If he still had any doubts, they vanished during the next few weeks when her sense of smell suddenly transferred itself to the back of her foot. If disagreeable smells were brought close to her heel, she writhed in agony; pleasant ones made her sigh with delight.

This was not all. The girl also developed the power of prediction. She was able to predict weeks ahead precisely when she would have fits, and exactly how they could be cured. Lombroso, naturally, did not accept this as genuine prediction, since she might have been inducing the fits—consciously or otherwise—to make her predictions come true.
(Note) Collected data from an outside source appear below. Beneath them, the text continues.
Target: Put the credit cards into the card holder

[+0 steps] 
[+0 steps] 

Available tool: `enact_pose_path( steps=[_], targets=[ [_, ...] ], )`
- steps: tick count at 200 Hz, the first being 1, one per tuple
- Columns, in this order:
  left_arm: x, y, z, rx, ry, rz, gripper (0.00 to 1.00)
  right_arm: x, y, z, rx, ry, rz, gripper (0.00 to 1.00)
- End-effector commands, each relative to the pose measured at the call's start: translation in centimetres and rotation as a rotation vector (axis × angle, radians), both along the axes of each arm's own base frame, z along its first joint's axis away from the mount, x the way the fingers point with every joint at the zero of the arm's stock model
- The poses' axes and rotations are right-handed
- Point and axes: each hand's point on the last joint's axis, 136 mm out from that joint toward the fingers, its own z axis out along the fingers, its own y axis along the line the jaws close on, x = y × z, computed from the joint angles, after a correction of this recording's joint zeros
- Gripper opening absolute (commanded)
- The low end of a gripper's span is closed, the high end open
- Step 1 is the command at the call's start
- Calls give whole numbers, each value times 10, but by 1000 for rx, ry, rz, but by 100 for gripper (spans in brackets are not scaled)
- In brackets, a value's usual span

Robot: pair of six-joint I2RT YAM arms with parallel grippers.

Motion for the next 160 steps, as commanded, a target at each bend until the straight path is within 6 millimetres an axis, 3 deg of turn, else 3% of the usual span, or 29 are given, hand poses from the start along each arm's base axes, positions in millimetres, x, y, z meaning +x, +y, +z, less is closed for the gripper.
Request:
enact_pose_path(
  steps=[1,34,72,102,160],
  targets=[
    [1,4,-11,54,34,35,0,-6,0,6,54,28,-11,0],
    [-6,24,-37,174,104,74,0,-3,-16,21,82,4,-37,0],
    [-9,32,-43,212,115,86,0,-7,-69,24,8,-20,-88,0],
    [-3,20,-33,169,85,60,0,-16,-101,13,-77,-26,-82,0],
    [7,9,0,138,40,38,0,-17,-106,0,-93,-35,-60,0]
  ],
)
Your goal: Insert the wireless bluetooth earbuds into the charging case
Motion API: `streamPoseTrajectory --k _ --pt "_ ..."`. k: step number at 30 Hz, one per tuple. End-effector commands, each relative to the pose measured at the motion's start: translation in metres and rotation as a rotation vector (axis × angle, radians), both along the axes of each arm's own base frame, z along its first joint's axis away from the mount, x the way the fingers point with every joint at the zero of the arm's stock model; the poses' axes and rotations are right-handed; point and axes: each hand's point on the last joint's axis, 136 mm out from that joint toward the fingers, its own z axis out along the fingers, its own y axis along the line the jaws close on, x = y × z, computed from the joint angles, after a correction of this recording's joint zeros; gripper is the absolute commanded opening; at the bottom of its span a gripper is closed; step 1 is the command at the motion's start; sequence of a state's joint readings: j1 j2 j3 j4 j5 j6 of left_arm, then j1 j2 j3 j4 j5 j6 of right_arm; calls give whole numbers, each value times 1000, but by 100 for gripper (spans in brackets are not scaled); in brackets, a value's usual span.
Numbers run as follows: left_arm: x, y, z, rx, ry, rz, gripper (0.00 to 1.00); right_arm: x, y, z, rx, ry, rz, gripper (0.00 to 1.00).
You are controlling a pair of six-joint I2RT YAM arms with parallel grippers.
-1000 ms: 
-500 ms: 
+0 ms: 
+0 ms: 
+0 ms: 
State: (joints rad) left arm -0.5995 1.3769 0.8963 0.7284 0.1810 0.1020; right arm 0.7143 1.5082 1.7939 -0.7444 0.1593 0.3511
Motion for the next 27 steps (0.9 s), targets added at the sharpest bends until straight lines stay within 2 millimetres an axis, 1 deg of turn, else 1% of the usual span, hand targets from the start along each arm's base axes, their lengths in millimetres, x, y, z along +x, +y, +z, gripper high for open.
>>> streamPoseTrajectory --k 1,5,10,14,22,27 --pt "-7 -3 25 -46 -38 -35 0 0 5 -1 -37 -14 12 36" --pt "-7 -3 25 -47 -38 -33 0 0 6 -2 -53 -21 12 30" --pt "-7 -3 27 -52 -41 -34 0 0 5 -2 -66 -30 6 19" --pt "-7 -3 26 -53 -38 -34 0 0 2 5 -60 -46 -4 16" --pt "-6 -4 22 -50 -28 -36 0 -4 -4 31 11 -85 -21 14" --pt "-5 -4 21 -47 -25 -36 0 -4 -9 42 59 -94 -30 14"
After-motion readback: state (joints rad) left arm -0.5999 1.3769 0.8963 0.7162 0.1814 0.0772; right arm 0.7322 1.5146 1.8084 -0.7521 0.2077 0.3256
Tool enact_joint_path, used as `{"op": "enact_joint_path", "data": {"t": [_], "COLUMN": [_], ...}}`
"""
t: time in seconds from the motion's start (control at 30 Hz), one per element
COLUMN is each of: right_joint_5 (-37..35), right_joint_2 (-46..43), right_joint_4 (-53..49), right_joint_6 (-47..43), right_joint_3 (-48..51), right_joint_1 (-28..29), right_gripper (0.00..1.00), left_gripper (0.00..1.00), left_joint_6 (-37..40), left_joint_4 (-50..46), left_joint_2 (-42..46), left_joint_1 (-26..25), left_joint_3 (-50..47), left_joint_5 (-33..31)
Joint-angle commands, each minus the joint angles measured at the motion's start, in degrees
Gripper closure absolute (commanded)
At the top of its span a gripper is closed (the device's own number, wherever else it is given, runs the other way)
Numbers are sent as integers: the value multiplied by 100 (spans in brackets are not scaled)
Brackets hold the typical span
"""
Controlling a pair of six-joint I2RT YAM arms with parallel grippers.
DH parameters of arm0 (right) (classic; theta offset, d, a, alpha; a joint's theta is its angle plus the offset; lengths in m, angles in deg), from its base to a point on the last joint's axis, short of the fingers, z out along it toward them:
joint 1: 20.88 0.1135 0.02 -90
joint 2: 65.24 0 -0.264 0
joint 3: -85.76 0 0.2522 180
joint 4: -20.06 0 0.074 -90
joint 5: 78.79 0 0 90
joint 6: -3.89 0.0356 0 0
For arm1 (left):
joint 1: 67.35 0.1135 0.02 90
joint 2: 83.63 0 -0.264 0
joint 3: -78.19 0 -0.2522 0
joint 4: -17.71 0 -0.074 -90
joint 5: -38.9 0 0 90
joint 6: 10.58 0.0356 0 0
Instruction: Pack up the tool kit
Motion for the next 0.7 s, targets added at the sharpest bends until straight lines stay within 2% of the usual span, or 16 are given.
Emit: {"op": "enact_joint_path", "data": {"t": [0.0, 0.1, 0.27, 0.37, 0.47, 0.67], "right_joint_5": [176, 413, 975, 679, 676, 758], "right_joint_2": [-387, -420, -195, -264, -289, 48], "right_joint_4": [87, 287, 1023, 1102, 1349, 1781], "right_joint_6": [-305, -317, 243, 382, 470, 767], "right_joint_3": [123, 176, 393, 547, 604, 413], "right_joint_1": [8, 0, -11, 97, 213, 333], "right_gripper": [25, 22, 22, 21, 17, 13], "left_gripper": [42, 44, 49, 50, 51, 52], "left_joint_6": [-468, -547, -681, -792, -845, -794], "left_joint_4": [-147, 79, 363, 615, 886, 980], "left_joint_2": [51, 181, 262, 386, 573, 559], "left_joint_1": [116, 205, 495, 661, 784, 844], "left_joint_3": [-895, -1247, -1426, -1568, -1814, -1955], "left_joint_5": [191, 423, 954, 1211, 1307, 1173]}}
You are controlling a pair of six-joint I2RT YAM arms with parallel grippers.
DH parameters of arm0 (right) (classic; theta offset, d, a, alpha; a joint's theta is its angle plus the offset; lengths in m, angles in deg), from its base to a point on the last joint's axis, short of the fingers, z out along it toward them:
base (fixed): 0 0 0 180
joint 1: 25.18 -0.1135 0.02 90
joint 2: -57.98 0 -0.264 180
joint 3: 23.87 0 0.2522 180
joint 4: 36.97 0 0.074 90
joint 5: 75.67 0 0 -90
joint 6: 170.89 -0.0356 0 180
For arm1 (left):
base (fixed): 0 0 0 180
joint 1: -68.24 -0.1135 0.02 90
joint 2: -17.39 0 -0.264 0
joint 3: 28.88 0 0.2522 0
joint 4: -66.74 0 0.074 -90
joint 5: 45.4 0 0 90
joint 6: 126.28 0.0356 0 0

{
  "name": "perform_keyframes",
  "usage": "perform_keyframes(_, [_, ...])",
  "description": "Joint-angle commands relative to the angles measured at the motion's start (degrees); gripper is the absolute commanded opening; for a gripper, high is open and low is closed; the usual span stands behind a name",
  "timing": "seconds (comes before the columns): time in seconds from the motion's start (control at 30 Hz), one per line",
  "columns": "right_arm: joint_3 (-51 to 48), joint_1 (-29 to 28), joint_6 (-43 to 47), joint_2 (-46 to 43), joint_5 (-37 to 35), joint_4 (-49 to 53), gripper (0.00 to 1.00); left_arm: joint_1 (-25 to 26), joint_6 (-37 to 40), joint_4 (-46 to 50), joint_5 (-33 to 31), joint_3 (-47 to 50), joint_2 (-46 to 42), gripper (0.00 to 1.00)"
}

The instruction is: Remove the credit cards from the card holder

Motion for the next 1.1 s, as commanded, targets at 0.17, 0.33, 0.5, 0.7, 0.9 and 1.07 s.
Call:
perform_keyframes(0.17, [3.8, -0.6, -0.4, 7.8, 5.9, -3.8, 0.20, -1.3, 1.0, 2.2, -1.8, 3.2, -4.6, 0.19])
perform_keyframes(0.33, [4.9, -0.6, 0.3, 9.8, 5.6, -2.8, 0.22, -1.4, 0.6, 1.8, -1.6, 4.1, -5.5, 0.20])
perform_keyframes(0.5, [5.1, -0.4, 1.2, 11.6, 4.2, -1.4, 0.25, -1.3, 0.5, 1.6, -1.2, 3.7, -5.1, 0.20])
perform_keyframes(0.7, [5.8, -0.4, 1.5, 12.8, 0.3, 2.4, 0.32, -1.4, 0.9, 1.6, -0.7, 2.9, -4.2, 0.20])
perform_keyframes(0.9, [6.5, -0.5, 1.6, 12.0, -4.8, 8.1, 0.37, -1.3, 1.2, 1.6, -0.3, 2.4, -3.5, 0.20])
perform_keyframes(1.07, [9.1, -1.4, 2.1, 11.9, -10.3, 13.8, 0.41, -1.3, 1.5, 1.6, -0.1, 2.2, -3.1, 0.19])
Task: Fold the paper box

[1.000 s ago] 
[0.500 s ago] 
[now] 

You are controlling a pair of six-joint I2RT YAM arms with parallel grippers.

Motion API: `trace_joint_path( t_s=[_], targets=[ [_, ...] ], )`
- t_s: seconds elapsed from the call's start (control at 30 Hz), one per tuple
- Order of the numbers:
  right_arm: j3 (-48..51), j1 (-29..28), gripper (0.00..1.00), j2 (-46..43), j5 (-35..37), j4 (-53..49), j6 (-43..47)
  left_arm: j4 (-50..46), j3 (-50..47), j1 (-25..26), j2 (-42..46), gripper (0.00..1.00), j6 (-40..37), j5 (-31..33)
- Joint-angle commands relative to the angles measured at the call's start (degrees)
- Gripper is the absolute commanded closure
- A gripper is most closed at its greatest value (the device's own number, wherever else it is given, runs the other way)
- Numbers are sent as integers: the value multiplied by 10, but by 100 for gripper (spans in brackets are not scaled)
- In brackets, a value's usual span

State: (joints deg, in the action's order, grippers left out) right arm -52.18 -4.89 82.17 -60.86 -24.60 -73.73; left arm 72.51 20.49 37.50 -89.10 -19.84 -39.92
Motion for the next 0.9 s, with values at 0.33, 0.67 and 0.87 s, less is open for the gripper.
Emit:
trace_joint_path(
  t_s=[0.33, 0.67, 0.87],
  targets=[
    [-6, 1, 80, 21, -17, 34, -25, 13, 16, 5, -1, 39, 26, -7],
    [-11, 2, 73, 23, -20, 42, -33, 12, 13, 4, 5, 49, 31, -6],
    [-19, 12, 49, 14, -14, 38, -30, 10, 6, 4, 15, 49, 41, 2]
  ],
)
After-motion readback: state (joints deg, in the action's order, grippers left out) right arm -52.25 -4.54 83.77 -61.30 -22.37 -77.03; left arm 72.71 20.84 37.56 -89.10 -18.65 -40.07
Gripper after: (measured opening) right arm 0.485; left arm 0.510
But she then began to predict things that would happen to other members of the family; and these came about just as she had foretold.

In medical journals, Lombroso found many similar cases. One girl who developed hysterical symptoms at puberty could accurately distinguish colors with her hands. An eleven-year-old girl who suffered a back wound was able to hear through her elbow. Another pubescent girl could read a book with her stomach when her eyes were bandaged. Another hysterical woman developed X-ray eyes, and said she could see worms in her intestines—she actually counted them and said there were thirty-three; in due course she excreted precisely this number of worms. A young man suffering from hysteria could read people's minds, and reproduce drawings and words written on a sheet of paper when his eyes were tightly bandaged.